Bobbing around on top of the water more can make catching and riding mushy or weak waves more enjoyable. On steep critical waves this quickly turns into a negative feature. Making the bottom turn is as important as catching the wave (at least it is for me). Thin is in for sticking turns at speed. Also on pitching slabs you can catch the wave on anything if you’re willing to position yourself under the lip.

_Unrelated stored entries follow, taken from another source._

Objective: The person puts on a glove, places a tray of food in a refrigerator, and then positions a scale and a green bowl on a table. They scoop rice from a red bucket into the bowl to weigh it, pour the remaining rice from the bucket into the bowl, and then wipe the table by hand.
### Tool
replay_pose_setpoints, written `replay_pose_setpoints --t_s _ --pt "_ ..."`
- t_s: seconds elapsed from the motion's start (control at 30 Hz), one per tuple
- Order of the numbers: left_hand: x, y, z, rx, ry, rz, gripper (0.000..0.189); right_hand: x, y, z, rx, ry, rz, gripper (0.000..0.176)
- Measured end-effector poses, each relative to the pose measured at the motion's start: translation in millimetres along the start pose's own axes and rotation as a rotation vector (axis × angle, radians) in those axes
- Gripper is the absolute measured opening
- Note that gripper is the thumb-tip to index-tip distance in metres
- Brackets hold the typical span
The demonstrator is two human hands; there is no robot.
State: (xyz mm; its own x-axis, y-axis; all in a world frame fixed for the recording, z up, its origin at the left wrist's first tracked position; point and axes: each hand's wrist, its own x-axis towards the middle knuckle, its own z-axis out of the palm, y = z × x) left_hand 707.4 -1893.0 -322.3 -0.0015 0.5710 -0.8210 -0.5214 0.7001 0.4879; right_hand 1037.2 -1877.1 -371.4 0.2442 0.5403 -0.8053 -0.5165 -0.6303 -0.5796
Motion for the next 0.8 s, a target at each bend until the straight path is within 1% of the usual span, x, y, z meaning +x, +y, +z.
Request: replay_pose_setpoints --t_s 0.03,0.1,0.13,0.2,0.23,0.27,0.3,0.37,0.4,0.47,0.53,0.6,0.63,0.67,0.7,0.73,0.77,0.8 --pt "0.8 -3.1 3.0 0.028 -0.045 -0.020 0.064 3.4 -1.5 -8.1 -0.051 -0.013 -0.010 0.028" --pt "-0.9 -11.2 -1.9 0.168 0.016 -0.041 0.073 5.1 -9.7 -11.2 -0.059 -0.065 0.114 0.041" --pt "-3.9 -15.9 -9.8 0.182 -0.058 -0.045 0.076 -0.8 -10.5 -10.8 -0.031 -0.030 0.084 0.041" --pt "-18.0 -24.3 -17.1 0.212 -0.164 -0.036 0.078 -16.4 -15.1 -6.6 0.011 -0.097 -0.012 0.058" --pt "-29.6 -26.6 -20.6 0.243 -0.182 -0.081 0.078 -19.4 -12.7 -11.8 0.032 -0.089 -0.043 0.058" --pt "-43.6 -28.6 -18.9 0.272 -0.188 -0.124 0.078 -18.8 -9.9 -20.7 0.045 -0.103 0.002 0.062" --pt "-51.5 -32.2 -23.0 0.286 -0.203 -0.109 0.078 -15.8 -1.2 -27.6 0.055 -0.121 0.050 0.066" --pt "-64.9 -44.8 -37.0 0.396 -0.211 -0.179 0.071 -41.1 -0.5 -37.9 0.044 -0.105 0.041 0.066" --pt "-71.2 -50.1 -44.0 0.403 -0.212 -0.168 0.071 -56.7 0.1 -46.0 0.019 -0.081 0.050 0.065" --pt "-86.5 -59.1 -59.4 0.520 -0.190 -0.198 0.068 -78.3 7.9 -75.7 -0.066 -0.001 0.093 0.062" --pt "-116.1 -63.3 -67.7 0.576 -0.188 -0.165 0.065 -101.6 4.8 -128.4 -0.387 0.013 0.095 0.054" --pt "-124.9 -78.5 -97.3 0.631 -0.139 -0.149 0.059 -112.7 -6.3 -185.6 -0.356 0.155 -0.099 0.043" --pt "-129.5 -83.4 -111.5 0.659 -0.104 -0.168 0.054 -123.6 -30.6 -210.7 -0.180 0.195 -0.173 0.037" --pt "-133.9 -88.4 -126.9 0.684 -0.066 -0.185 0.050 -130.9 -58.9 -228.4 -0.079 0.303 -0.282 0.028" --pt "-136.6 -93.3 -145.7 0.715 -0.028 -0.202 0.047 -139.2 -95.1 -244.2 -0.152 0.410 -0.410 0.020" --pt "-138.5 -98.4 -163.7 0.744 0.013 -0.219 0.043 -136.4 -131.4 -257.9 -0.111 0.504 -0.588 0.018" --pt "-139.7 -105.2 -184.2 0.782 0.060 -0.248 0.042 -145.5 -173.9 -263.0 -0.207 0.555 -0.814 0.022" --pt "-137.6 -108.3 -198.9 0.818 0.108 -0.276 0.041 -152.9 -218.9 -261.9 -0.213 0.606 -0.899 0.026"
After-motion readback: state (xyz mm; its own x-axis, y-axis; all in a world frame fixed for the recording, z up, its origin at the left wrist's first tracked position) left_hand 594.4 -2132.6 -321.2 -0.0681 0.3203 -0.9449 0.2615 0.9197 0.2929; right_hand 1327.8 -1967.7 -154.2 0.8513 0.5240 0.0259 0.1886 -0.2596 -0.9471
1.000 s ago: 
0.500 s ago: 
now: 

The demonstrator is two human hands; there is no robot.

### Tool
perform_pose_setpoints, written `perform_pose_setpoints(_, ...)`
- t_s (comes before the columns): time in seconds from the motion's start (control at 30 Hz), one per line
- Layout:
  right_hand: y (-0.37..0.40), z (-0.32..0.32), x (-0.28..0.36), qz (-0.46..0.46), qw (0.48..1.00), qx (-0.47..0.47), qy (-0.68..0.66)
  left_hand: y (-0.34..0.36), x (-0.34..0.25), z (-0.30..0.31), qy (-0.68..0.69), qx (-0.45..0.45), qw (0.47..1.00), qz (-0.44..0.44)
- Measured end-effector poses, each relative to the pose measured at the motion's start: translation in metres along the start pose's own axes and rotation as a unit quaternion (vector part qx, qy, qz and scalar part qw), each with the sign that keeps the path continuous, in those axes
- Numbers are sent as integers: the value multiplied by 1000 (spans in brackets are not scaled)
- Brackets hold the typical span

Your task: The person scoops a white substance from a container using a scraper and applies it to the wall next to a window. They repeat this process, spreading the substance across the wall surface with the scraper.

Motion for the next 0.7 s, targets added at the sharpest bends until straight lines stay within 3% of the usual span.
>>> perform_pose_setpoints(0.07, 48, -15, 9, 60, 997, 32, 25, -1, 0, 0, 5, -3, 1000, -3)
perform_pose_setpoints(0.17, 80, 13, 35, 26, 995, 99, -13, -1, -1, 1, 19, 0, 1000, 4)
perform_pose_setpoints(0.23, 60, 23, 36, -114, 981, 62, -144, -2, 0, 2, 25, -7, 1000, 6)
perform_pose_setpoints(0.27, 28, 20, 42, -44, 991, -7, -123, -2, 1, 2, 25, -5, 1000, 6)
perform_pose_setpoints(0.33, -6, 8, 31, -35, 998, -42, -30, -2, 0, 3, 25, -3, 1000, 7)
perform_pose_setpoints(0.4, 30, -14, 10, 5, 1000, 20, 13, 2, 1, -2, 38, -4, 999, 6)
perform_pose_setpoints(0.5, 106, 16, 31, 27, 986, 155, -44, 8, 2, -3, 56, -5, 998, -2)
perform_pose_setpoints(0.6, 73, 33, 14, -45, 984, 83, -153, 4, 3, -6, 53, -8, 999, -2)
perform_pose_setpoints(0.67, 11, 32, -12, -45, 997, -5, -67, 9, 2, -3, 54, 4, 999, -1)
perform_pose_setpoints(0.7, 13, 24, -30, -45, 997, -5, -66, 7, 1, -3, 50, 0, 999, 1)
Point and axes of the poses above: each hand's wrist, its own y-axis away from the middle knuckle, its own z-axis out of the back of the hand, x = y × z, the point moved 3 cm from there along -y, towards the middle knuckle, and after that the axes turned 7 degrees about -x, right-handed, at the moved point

Well I actually agree with all that’s said so far. I think our differences are that we are focusing on slightly different things. First is catching the wave. Seems like we agree that mushy waves that you take a number of strokes to catch and hopefully get into early are probably more easily caught with volume. You aren’t using the wave power so much as paddling power. But when it comes to late take-offs on the kind of wave where it seems you can only catch it late, my own experience is that less volume up front and more volume in the back facilitates catching the wave power. Less volume up front translates into less surface area and so less resistance to moving forward, and more volume in the back means the wave power can ‘see’ more board to push forward. But I’m only talking so far about the time from when you paddle till you stop paddling and start to jump up As soon as you’re getting up now you’re in the dropping down the face part and now it becomes a different ballgame. I believe njsurfer is right that less tail with will help with this stage but only to a point. Less surface area= less resistance, but once you start to get too narrow, you displace too much water and the resistance starts to go back up. Then there is water release off the tail. Semi guns with 3" squashtails drop down the face faster than round pins because they release water more efficiently. For paddling out my 7’1" semigun out paddles my 6’5" thruster, but in a steep 6’ wave my 6’5’ catches the wave better and drops in faster. On a 10’ wave my semi catches the wave better as i can get in earlier with more paddling power, my 6’5" could only get that same wave on a real late take-off and if I could pull that off would actually be faster down the face. (I am absolutely not ever going to try that ever again!) In a previous post I wrote about comparisons I did between boards with narrower and wider noses and v bottoms compared to concave bottoms. The best paddlers and wave catchers were the narrow nosed concave bottoms beating out the others, some of which were 4" longer and 1/8" thicker. All I can say is this is my experience comparing boards in the water.